Document extractors extract the content from a File into a Document object that can be later processed. Different file types require different extraction logic — PDFs can be extracted through OCR, while Excel files require tabular extraction.
All built-in extractors set the document ID to file.id.

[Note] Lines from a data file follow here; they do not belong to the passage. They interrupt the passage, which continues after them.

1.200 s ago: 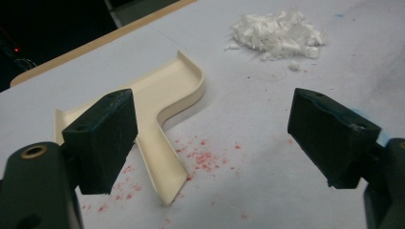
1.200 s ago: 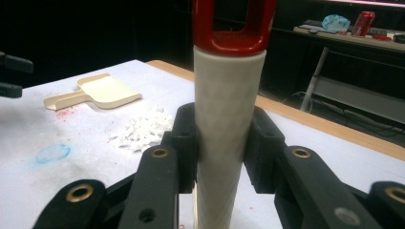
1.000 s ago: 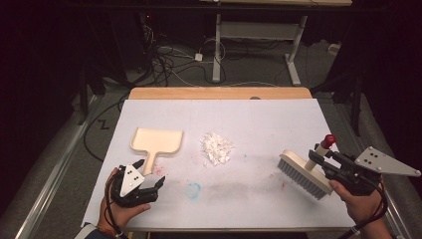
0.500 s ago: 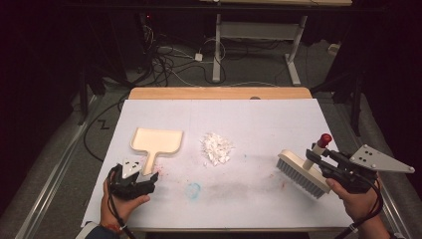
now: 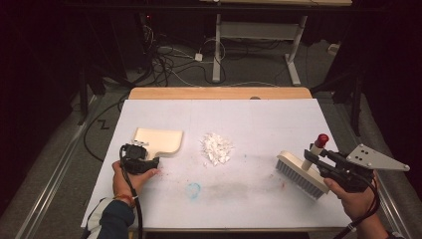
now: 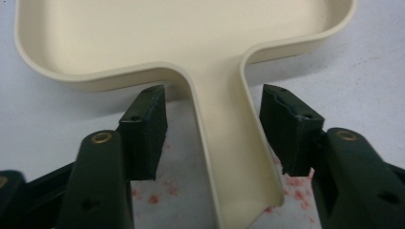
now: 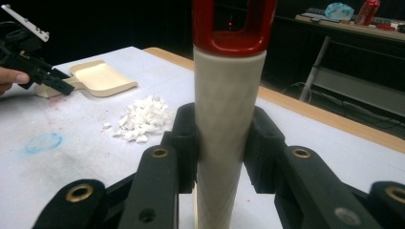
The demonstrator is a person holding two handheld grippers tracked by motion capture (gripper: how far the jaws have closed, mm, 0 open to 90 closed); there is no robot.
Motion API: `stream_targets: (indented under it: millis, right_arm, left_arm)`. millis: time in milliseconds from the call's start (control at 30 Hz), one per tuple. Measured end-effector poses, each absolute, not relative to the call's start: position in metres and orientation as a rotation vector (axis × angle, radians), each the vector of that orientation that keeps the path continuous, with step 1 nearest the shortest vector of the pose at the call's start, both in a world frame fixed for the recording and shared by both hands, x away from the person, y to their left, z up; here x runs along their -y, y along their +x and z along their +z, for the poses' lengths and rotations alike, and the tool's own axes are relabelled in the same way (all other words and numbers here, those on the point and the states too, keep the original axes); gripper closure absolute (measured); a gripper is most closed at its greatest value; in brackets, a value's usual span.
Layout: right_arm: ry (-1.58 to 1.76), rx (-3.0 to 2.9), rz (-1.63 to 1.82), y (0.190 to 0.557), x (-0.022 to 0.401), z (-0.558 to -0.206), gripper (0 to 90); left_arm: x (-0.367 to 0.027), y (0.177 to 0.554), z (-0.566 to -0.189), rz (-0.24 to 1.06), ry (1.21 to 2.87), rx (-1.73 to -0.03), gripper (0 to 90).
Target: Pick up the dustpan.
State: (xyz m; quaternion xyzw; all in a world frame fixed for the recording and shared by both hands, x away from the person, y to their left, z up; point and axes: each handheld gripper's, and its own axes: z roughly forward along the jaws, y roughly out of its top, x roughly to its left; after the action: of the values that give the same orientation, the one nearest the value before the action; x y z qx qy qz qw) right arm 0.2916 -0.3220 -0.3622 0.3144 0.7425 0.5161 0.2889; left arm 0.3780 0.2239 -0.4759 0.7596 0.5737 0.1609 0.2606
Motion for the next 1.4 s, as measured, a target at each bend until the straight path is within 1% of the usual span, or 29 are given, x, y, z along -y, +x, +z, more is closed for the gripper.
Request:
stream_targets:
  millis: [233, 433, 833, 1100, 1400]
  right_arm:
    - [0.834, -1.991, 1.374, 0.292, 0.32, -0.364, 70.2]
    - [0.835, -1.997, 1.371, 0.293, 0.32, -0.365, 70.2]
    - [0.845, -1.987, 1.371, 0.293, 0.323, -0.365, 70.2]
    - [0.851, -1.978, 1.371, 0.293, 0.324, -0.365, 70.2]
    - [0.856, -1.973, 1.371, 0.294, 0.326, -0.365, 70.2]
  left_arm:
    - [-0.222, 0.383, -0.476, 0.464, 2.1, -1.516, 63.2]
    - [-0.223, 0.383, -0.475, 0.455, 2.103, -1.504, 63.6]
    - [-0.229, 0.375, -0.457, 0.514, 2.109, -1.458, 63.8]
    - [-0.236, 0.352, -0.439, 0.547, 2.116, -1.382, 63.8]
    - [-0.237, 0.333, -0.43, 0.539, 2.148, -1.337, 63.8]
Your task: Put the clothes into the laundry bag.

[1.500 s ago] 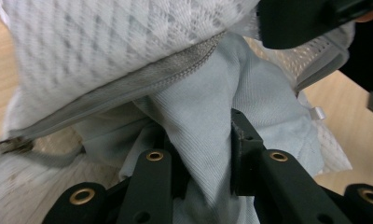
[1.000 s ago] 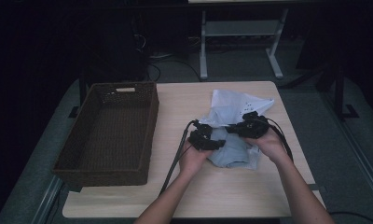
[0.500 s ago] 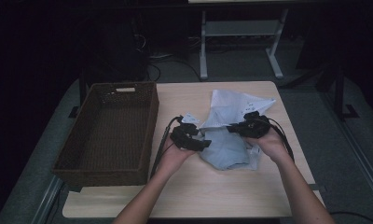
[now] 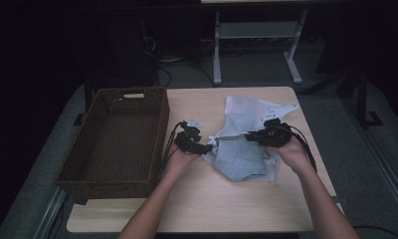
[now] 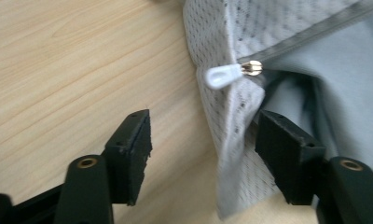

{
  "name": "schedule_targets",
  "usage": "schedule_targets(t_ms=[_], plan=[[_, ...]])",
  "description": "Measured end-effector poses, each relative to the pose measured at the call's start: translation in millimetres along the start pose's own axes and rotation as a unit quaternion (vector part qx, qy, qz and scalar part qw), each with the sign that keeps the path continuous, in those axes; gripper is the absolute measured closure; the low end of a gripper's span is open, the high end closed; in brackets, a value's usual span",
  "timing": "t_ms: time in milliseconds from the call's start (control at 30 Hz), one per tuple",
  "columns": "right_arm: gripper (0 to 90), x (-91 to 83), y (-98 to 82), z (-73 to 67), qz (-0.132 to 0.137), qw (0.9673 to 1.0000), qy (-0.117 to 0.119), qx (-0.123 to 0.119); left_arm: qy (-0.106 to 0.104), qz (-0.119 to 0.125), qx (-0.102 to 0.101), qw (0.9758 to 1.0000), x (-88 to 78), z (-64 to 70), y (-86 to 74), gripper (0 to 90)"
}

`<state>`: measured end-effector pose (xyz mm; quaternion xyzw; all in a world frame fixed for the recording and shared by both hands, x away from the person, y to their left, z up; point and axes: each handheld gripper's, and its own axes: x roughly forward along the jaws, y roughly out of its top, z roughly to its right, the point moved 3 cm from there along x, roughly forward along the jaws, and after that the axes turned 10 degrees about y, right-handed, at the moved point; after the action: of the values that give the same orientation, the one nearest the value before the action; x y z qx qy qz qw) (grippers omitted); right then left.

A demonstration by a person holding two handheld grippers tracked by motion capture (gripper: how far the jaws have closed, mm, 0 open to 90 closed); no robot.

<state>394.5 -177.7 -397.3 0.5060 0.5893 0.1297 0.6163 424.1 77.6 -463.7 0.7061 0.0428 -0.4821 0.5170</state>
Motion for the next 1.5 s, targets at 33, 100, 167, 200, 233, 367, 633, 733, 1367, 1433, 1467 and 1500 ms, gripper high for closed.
schedule_targets(t_ms=[33, 100, 167, 200, 233, 367, 633, 733, 1367, 1433, 1467, 1500], plan=[[87.6, -0.2, -0.1, 0.1, 0.000, 1.0000, 0.000, -0.001, -0.006, -0.001, 0.000, 1.0000, 2.3, 0.1, 0.3, 38.9], [87.6, -0.6, -0.2, 0.2, 0.000, 1.0000, 0.000, -0.001, -0.019, -0.002, 0.006, 0.9998, 6.4, 1.5, 1.4, 43.1], [87.6, -0.9, -0.4, 0.1, 0.000, 1.0000, -0.001, 0.000, -0.032, -0.002, 0.010, 0.9994, 8.7, 3.4, 3.2, 49.0], [87.6, -1.1, -0.4, 0.2, 0.000, 1.0000, -0.001, 0.001, -0.038, -0.001, 0.011, 0.9992, 9.6, 4.6, 4.2, 52.7], [87.7, -1.2, -0.5, 0.3, 0.000, 1.0000, -0.001, 0.001, -0.043, -0.001, 0.015, 0.9990, 9.9, 5.6, 5.3, 57.0], [87.6, -1.5, -1.2, 1.2, 0.000, 1.0000, -0.001, 0.001, -0.056, -0.002, 0.022, 0.9982, 9.1, 8.6, 7.9, 78.4], [87.6, -0.9, -2.0, 0.5, -0.001, 1.0000, 0.003, 0.000, -0.075, -0.015, 0.011, 0.9970, -4.8, 12.1, 1.1, 88.3], [87.4, -0.1, -2.8, -0.6, -0.003, 1.0000, 0.007, 0.002, -0.082, -0.016, 0.003, 0.9965, -13.9, 14.6, -4.3, 88.3], [61.7, 5.4, -12.4, -11.0, -0.009, 0.9992, 0.035, 0.019, -0.098, 0.001, -0.020, 0.9950, -50.0, 36.7, -50.5, 88.2], [52.5, 0.4, -12.9, -18.3, -0.007, 0.9996, 0.026, 0.012, -0.100, 0.003, -0.017, 0.9948, -51.2, 36.7, -50.8, 88.2], [50.4, -2.8, -13.1, -22.0, -0.006, 0.9997, 0.024, 0.008, -0.103, 0.003, -0.019, 0.9945, -51.5, 36.7, -51.3, 88.2], [48.1, -5.9, -13.4, -26.2, -0.006, 0.9996, 0.025, 0.007, -0.105, 0.003, -0.018, 0.9943, -51.5, 36.6, -51.7, 88.2]])
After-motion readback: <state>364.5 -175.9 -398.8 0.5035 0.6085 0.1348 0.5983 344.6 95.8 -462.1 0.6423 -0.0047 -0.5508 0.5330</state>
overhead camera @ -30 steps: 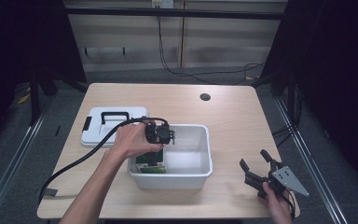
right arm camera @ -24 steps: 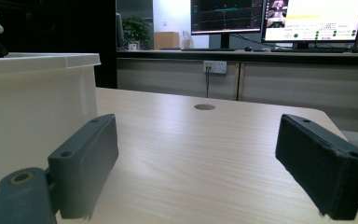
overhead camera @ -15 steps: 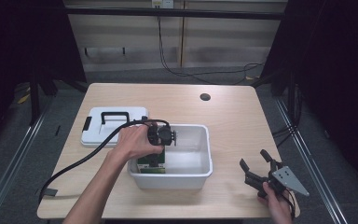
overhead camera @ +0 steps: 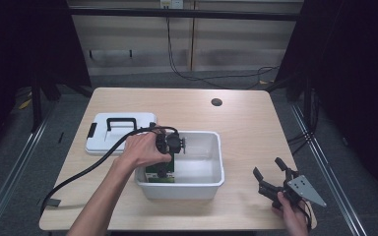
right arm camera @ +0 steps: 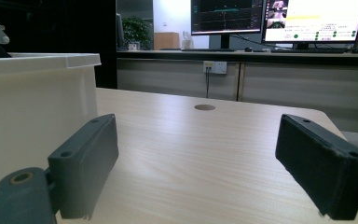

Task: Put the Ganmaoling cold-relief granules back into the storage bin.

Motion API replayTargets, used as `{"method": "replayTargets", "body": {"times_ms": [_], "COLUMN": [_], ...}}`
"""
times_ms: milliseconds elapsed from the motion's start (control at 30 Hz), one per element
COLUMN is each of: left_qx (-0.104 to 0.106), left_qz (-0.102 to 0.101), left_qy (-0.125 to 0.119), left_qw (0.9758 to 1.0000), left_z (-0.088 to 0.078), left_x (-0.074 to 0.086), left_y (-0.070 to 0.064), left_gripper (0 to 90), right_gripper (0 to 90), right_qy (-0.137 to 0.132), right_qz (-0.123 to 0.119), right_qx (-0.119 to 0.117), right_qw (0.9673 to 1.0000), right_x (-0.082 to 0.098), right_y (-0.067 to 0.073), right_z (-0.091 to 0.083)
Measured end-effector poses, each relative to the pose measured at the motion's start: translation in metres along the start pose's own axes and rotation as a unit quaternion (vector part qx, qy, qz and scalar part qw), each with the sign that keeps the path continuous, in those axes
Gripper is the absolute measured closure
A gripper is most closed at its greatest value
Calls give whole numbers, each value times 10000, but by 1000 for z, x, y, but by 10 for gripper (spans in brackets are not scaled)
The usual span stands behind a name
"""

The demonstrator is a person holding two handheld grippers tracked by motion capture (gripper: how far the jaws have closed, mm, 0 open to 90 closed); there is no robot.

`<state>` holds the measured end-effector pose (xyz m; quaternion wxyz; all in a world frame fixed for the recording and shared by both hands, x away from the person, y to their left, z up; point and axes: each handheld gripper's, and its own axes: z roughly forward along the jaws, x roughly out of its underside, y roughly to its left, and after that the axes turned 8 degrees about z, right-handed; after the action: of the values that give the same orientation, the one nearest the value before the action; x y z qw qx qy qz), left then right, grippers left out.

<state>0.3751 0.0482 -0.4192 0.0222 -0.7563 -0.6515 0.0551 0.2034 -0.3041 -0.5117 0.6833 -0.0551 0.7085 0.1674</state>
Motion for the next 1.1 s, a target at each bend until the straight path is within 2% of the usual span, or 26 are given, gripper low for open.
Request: {"method": "replayTargets", "body": {"times_ms": [100, 133, 333, 500, 600, 633, 700, 767, 833, 867, 900, 967, 1000, 1067, 1100], "left_qx": [23, 57, 111, -26, -99, -99, -186, -172, -193, -294, -217, -228, -314, -393, -393], "left_qz": [-44, -66, -111, -230, -260, -260, -250, -241, -140, -125, -120, -122, -133, -138, -138], "left_qy": [-17, -140, -349, -604, -891, -891, -1045, -1121, -1322, -1399, -1474, -1507, -1554, -1831, -1831], "left_qw": [10000, 9999, 9993, 9979, 9956, 9956, 9940, 9933, 9909, 9896, 9888, 9882, 9873, 9822, 9822], "left_z": [1, 0, -7, -19, -28, -28, -35, -37, -42, -43, -46, -49, -51, -60, -60], "left_x": [3, 6, 10, 17, 23, 23, 26, 27, 28, 28, 29, 31, 32, 37, 37], "left_y": [0, 0, 0, 2, 1, 1, -1, -3, -6, -8, -9, -9, -10, -14, -14], "left_gripper": [70, 64, 55, 48, 50, 51, 54, 66, 78, 102, 112, 135, 135, 152, 152], "right_gripper": [124, 124, 124, 124, 124, 124, 124, 123, 124, 124, 123, 124, 124, 124, 124], "right_qy": [6, 9, -2, -12, -5, -5, -13, -15, -17, -17, -16, -15, -14, -14, -14], "right_qz": [7, 4, -1, -16, -4, -4, -17, -23, -27, -27, -27, -26, -21, -20, -20], "right_qx": [-2, -1, 8, 7, 12, 12, 10, 11, 16, 18, 17, 16, 15, 15, 15], "right_qw": [10000, 10000, 10000, 10000, 10000, 10000, 10000, 10000, 10000, 10000, 10000, 10000, 10000, 10000, 10000], "right_x": [0, 0, 0, 0, 0, 0, 0, 0, 0, 0, 0, 0, 0, 0, 0], "right_y": [0, 0, 0, 0, 0, 0, 0, 0, 0, 0, 0, 0, 0, 0, 0], "right_z": [0, 0, 0, 0, 0, 0, 0, 0, 0, 0, 0, 0, 0, 0, 0]}}
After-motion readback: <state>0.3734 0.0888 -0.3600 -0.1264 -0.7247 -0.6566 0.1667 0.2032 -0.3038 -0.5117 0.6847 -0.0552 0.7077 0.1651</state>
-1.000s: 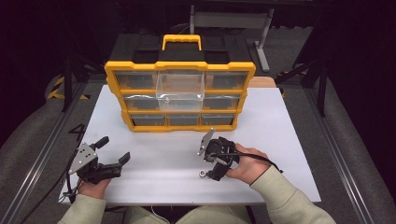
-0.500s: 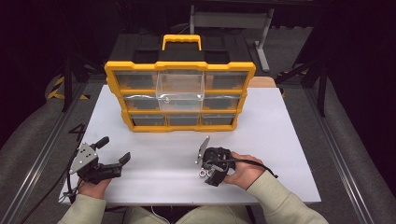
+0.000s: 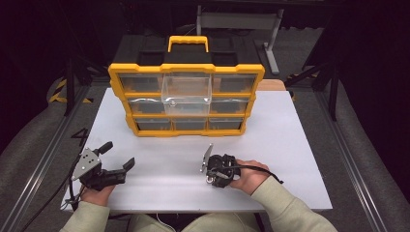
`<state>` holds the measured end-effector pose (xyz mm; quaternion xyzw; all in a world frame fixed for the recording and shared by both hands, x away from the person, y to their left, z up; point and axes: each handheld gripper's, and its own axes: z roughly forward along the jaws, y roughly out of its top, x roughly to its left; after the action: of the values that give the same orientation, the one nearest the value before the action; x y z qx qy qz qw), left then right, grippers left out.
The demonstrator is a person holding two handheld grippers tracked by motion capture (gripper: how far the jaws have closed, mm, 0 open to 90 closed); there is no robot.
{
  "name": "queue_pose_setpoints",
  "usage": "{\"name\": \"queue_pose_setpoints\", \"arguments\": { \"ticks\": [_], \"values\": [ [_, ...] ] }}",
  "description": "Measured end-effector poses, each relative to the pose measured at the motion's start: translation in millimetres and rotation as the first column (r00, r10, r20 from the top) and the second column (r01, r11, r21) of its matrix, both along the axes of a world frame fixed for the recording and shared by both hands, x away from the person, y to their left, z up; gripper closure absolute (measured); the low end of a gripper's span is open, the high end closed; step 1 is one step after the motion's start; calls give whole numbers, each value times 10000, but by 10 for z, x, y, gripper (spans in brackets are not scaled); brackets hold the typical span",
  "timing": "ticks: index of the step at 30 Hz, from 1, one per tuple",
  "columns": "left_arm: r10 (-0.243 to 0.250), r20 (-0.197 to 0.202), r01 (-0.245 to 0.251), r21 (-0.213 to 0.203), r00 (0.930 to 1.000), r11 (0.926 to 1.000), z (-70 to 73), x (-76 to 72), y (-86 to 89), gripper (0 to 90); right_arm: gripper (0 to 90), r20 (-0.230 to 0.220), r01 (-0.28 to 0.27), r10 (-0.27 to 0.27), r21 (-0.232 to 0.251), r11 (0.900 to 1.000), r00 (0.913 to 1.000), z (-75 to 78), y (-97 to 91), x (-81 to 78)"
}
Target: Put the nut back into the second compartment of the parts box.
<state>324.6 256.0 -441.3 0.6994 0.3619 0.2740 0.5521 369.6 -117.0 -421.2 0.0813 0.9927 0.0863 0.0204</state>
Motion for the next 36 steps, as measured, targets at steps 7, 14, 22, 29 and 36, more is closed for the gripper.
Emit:
{"name": "queue_pose_setpoints", "arguments": {
  "ticks": [7, 14, 22, 29, 36],
  "values": [
    [-11, 11, 11, 22, 10000, 10000, 1, 4, -1, 36, 695, 80, -24, 24, -49, 10000, 10000, 131, -14, -5],
    [8, 23, -8, 25, 10000, 10000, 2, 2, -1, 36, 695, 202, -21, 18, 159, 9999, 9998, 460, -42, 5],
    [51, 30, -51, -11, 10000, 10000, 3, -2, 2, 36, 695, 302, -37, 21, 513, 9987, 9995, 822, -40, 13],
    [57, 54, -57, -38, 10000, 10000, 3, -4, 1, 36, 695, 382, -41, 23, 454, 9990, 9993, 1105, -16, 24],
    [86, 55, -86, -50, 9999, 10000, 2, -5, 6, 36, 695, 529, -74, 51, 442, 9990, 9986, 1398, 6, 53]
  ]
}}
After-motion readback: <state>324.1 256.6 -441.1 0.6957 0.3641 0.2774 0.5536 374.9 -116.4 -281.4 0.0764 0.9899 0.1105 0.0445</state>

Available document extractors
| Extractor | File types |
|---|---|
| Mistral OCR Extractor | PDF, DOCX, PPTX, ODT |
| Mistral Audio Transcription Extractor | MP3, WAV, M4A, FLAC, OGG |
| Plain Text Extractor | TXT, MD, CSV, JS, PY (and other text/code files) |
| HTML Extractor | HTML, HTM |
| Spreadsheet Extractor | XLS, XLSX, XLSM, XLSB, ODS, ODF |
| Email Extractor | EML, MSG |
| Numbers Extractor | NUMBERS |
| Legacy Office Extractor | DOC, PPT, HWP, HWPX |
| Custom Extractors | Any source |
Mistral OCR Extractor
MistralOCRExtractor uses the Mistral OCR API to extract structured text and images from PDF, DOCX, PPTX, and ODT files. It is the recommended extractor for scanned and image-heavy documents.
Requirements:
- A Mistral API key
Installation: Core library (no extra required)
Example:
import os
from mistralai.client import Mistral
from mistralai.search.toolkit.ingestion.extractors import MistralOCRExtractor
mistral_client = Mistral(
api_key=os.environ.get("MISTRAL_API_KEY", "your-api-key"),
server_url=os.environ.get("MISTRAL_SERVER_URL"), # Optional
)
extractor = MistralOCRExtractor(
client=mistral_client,
include_image_base64=True, # Include image data
include_image_annotation=True, # Add image annotations
)
document = await extractor.extract(file)Parameters:
| Parameter | Type | Default | Description |
|---|---|---|---|
client | Mistral | (required) | Mistral client instance |
model_name | str | "mistral-ocr-latest" | OCR model name |
timeout_seconds | int | 900 | Request timeout in seconds |
strip_page_markdown | bool | True | Strip leading/trailing whitespace from page markdown |
populate_content | bool | True | Populate the document content field |
include_image_base64 | bool | False | Include base64 image data in the document |
include_image_annotation | bool | False | Add image annotations to page markdown |
max_file_size_bytes | int | None | None | Maximum file size before splitting into parts |
pages_split_size | int | None | None | Number of pages per split when file exceeds max_file_size_bytes |
pages_group_size | int | None | None | Number of pages per API request |
http_headers | Mapping[str, str] | None | None | Custom HTTP headers forwarded to the OCR API |
image_limit | int | None | None | Maximum number of images to include per page |
pages | Sequence[int] | None | None | Specific page numbers to extract (1-based) |
table_format | "markdown" | "html" | None | None | Table output format |
Features:
- OCR for scanned documents and images
- Markdown output with structure preservation
- Image reference tracking and optional base64 encoding
- Configurable page extraction (specific pages or page ranges)
- Table format customization (markdown or HTML)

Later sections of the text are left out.